Alles afwegende is de rechtbank van oordeel dat een onvoorwaardelijke gevangenisstraf van na te noemen duur moet worden opgelegd. De op te leggen gevangenisstraf zal hoger zijn dan gevorderd door de officier van justitie, nu de rechtbank de ernst van de bewezen verklaarde feiten anders waardeert.

7.Beslissing ten aanzien van het beslag

De rechtbank is van oordeel dat het onder verdachte in beslag genomen en niet teruggegeven voorwerp, te weten één mes (1164169), dient te worden onttrokken aan het verkeer.
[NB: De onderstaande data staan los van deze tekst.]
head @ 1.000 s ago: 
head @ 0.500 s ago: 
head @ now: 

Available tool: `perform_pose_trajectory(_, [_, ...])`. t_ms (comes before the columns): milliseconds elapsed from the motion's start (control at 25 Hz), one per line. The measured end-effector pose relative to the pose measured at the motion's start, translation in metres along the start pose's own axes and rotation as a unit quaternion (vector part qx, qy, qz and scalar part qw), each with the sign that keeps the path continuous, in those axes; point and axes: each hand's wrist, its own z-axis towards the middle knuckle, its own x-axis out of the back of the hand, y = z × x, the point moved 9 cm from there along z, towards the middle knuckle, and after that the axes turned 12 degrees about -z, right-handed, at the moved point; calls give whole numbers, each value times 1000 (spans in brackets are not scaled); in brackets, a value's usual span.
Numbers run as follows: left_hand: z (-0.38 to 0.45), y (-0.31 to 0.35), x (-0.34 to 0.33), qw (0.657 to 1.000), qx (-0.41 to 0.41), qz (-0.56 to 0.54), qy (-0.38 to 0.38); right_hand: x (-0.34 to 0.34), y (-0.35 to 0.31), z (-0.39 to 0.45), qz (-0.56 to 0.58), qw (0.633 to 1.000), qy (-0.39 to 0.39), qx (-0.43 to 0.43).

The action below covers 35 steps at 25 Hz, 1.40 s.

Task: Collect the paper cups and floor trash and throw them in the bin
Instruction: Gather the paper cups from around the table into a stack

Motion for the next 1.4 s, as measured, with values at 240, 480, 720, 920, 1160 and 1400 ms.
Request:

Dit voorwerp behoort verdachte toe en is aangetroffen bij gelegenheid van het onderzoek naar de door hem begane feiten. Dit voorwerp kan dienen tot het begaan of de voorbereiding van soortgelijke feiten en tevens is het ongecontroleerde bezit van voormeld in beslag genomen voorwerp in strijd met de wet.
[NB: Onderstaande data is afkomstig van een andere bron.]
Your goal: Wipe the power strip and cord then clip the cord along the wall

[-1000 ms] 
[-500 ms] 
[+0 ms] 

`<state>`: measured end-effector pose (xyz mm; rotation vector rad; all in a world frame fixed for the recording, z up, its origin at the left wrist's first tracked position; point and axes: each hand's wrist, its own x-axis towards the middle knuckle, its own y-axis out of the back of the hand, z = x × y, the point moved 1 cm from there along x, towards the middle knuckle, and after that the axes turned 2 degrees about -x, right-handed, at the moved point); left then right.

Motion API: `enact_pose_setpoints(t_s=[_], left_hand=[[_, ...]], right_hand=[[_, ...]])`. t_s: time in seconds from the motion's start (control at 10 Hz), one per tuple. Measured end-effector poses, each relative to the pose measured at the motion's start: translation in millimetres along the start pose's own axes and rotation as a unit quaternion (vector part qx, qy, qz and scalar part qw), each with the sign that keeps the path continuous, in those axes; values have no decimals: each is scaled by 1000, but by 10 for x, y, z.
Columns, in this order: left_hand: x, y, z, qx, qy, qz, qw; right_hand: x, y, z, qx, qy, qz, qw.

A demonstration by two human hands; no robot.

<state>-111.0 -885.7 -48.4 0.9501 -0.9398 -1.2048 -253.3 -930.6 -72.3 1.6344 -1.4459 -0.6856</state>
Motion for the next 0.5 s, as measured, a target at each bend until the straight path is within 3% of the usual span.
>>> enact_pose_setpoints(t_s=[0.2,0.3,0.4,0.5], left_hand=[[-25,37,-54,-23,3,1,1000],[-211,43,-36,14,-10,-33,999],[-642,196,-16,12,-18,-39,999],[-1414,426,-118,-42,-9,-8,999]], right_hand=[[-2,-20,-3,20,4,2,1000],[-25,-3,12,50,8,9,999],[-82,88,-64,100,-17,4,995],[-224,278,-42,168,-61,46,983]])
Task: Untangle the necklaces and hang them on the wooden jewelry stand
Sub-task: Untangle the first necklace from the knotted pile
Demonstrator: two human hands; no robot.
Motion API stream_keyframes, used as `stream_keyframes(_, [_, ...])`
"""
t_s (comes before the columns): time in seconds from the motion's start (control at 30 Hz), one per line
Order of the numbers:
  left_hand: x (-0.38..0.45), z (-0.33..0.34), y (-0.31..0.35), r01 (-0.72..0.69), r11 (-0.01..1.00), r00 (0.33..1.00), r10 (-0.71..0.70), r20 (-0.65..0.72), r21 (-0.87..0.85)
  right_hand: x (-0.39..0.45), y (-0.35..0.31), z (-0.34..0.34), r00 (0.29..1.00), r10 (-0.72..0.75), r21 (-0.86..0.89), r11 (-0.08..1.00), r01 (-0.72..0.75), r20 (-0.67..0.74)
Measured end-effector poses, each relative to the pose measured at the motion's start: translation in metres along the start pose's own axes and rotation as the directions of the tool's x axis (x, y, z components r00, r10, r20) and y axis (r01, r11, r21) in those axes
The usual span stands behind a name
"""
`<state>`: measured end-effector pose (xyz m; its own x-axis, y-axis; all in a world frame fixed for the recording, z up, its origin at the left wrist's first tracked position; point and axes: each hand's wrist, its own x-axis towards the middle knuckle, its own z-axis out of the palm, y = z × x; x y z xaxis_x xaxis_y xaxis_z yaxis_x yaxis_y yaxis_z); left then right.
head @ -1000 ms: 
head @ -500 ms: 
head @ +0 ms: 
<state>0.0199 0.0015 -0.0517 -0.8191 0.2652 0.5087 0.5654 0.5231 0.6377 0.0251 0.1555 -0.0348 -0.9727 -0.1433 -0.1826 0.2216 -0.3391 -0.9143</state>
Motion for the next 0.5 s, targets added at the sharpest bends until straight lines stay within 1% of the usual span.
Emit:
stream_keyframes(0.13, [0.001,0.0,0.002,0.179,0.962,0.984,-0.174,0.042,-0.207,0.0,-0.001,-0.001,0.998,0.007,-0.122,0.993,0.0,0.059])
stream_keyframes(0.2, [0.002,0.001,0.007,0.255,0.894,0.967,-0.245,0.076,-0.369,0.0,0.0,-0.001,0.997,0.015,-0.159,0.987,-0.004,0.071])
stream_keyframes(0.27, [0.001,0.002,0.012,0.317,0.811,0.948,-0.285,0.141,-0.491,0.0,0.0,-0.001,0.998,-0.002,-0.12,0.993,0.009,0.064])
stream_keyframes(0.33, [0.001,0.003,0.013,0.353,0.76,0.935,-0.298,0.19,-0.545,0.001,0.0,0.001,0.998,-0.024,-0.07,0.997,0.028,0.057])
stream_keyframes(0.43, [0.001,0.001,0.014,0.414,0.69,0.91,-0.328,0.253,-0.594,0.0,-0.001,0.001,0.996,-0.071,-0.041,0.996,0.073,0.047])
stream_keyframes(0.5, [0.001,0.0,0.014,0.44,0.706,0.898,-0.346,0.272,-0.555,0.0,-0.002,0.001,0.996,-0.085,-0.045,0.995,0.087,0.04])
8.Toepasselijke wettelijke voorschriften

De volgende wetsartikelen zijn van toepassing:
36b, 36d, 57 en 312 van het Wetboek van Strafrecht.

9.Beslissing

De rechtbank:
Verklaart bewezen dat verdachte de onder 1 en 2 ten laste gelegde feiten heeft begaan zoals hiervoor onder 3.3.2. weergegeven.
Verklaart niet bewezen wat aan verdachte meer of anders is ten laste gelegd dan hierboven als bewezen is aangenomen en spreekt hem daarvan vrij.
Bepaalt dat de bewezen verklaarde feiten de hierboven onder 4. vermelde strafbare feiten opleveren.
Verklaart verdachte hiervoor strafbaar.
Veroordeelt verdachte tot een
gevangenisstrafvoor de duur van
12 (twaalf) maanden.
Bepaalt dat de tijd die verdachte vóór de tenuitvoerlegging van dit vonnis in verzekering en voorlopige hechtenis heeft doorgebracht, bij de tenuitvoerlegging van de opgelegde gevangenisstraf in mindering wordt gebracht, voor zover die tijd niet reeds op een andere straf in mindering is gebracht.
Onttrekt aan het verkeer:
- 1 STK Mes (1164169).
Samenstelling rechtbank en uitspraakdatum
Dit vonnis is gewezen door
mr. M.S. Lamboo, voorzitter,
mr. M.E. Allegro en mr. A.M.A. Beckers, rechters,
in tegenwoordigheid van de griffier mr. Z.T. Pronk,
en uitgesproken op de openbare terechtzitting van 7 januari 2021.
Mr. A.M.A. Beckers is buiten staat dit vonnis mede te ondertekenen.